INSTRUCTIONS TO FOLLOW
An exact copy of all the data is required.

SOURCE DATA

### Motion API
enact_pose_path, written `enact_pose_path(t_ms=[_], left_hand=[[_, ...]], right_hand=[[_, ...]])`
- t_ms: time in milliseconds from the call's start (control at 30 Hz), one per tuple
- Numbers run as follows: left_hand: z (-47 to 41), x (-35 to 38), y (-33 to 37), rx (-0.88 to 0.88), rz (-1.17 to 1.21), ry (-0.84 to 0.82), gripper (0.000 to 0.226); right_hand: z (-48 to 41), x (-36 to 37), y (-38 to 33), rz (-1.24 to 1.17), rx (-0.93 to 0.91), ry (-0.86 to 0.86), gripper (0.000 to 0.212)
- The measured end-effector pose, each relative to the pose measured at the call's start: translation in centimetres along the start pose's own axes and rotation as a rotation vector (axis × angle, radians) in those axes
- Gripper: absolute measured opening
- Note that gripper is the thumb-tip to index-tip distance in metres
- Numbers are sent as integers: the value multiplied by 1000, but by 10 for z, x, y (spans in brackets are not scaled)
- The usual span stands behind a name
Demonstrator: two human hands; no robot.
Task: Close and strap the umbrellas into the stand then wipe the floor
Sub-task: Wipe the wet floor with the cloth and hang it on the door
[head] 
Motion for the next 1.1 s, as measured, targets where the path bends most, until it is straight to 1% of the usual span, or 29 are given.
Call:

REPLY
### Motion API
enact_pose_path, written `enact_pose_path(t_ms=[_], left_hand=[[_, ...]], right_hand=[[_, ...]])`
- t_ms: time in milliseconds from the call's start (control at 30 Hz), one per tuple
- Numbers run as follows: left_hand: z (-47 to 41), x (-35 to 38), y (-33 to 37), rx (-0.88 to 0.88), rz (-1.17 to 1.21), ry (-0.84 to 0.82), gripper (0.000 to 0.226); right_hand: z (-48 to 41), x (-36 to 37), y (-38 to 33), rz (-1.24 to 1.17), rx (-0.93 to 0.91), ry (-0.86 to 0.86), gripper (0.000 to 0.212)
- The measured end-effector pose, each relative to the pose measured at the call's start: translation in centimetres along the start pose's own axes and rotation as a rotation vector (axis × angle, radians) in those axes
- Gripper: absolute measured opening
- Note that gripper is the thumb-tip to index-tip distance in metres
- Numbers are sent as integers: the value multiplied by 1000, but by 10 for z, x, y (spans in brackets are not scaled)
- The usual span stands behind a name
Demonstrator: two human hands; no robot.
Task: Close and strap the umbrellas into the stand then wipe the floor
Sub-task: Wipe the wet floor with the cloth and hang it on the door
[head] 
Motion for the next 1.1 s, as measured, targets where the path bends most, until it is straight to 1% of the usual span, or 29 are given.
Call:

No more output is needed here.